From the data below, copy each line that includes the word "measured".

▽

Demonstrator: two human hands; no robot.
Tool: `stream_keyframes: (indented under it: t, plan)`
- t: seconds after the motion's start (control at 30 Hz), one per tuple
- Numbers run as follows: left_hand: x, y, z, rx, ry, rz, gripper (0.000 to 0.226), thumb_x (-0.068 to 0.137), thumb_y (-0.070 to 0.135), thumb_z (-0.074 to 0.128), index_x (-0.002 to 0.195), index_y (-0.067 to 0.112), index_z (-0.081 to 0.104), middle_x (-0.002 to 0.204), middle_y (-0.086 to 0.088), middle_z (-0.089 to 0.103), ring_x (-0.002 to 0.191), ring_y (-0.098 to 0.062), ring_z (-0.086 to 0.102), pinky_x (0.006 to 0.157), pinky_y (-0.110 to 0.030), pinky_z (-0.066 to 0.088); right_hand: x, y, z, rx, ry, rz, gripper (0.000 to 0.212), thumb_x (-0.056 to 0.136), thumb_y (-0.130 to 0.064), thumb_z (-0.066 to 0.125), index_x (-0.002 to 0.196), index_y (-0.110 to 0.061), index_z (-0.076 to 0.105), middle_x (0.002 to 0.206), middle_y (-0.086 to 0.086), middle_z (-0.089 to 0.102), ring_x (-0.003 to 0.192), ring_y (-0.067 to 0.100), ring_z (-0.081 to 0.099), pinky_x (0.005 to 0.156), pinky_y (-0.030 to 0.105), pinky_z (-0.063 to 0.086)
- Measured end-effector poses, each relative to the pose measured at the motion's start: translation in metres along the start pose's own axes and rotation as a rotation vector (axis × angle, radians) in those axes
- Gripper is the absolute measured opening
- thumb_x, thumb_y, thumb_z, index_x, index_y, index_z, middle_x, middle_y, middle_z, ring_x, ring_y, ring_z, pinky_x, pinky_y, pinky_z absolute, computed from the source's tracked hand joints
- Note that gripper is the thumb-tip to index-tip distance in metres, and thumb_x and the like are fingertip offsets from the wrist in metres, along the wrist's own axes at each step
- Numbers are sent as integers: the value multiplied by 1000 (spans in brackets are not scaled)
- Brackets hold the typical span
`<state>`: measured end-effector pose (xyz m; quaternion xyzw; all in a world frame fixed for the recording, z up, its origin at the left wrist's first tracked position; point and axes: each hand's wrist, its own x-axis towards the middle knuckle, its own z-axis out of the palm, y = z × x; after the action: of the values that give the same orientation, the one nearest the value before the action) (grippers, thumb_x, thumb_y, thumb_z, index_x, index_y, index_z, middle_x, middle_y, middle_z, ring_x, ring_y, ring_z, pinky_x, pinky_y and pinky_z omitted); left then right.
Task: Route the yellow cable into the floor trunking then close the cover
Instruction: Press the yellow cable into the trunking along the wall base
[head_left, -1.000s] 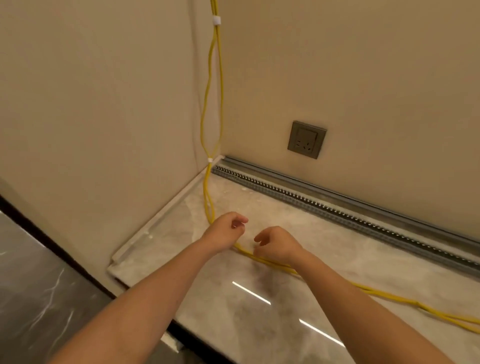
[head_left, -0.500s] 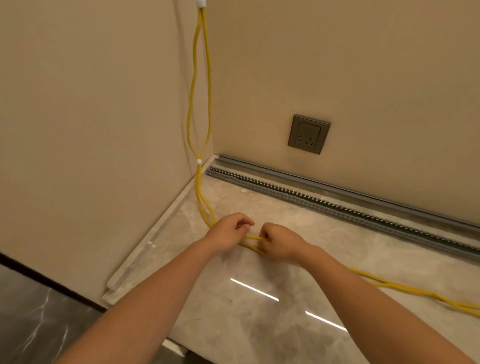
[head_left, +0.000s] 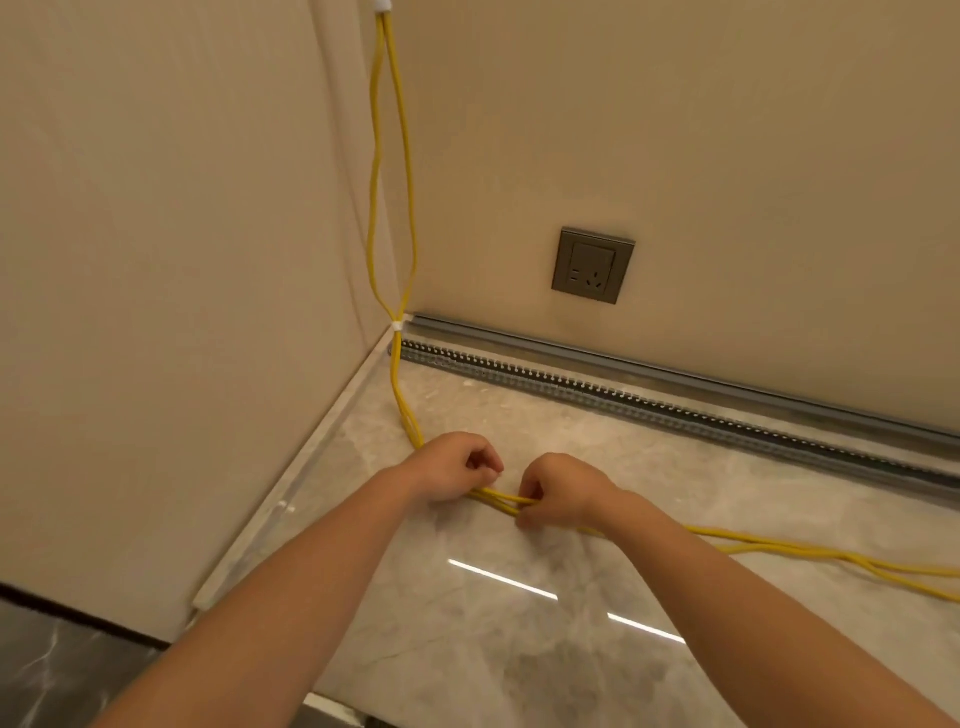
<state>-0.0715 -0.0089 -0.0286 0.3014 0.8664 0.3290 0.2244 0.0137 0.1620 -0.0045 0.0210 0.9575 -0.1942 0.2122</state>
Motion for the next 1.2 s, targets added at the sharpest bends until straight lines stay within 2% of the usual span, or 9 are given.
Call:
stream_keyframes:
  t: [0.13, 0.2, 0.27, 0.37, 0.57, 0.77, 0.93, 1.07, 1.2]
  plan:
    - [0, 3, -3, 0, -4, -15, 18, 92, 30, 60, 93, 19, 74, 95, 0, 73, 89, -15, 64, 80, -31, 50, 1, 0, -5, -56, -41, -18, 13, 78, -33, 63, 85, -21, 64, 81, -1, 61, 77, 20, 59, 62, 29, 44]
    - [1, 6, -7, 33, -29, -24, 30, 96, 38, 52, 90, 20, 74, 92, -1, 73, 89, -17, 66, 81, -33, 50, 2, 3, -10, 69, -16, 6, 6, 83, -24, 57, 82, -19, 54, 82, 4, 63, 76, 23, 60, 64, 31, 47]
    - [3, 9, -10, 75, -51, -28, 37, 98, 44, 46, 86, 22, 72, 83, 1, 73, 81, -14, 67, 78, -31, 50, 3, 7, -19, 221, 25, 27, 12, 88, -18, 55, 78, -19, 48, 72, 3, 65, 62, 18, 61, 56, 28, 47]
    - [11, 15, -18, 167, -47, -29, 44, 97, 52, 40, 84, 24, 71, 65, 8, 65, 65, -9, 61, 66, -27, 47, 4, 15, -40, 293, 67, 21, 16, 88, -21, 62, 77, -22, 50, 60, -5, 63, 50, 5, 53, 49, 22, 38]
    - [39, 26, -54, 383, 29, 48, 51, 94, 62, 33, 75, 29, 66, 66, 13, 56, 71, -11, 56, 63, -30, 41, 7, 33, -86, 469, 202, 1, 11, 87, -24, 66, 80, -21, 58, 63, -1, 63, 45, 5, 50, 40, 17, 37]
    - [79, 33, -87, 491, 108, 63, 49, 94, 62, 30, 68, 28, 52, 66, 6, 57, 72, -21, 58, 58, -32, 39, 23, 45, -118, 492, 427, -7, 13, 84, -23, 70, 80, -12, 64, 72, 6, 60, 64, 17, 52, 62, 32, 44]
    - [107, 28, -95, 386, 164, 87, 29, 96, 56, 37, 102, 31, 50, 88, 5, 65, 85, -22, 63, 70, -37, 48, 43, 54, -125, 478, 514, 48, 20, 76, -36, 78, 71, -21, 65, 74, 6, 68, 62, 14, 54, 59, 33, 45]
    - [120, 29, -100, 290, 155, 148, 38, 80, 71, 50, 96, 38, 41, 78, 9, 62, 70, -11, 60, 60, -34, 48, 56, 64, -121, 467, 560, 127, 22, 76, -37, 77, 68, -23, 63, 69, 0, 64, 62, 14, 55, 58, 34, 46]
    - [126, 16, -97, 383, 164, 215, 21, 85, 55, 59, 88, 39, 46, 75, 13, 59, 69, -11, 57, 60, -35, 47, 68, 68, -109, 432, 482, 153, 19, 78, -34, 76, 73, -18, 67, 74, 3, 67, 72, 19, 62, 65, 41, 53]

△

**ANSWER TO THE EXERCISE**
- Measured end-effector poses, each relative to the pose measured at the motion's start: translation in metres along the start pose's own axes and rotation as a rotation vector (axis × angle, radians) in those axes
- Gripper is the absolute measured opening
`<state>`: measured end-effector pose (xyz m; quaternion xyzw; all in a world frame fixed for the recording, z up, its origin at the left wrist's first tracked position; point and axes: each hand's wrist, its own x-axis towards the middle knuckle, its own z-axis out of the palm, y = z × x; after the action: of the values that give the same orientation, the one nearest the value before the action) (grippers, thumb_x, thumb_y, thumb_z, index_x, index_y, index_z, middle_x, middle_y, middle_z, ring_x, ring_y, ring_z, pinky_x, pinky_y and pinky_z omitted); left then right.

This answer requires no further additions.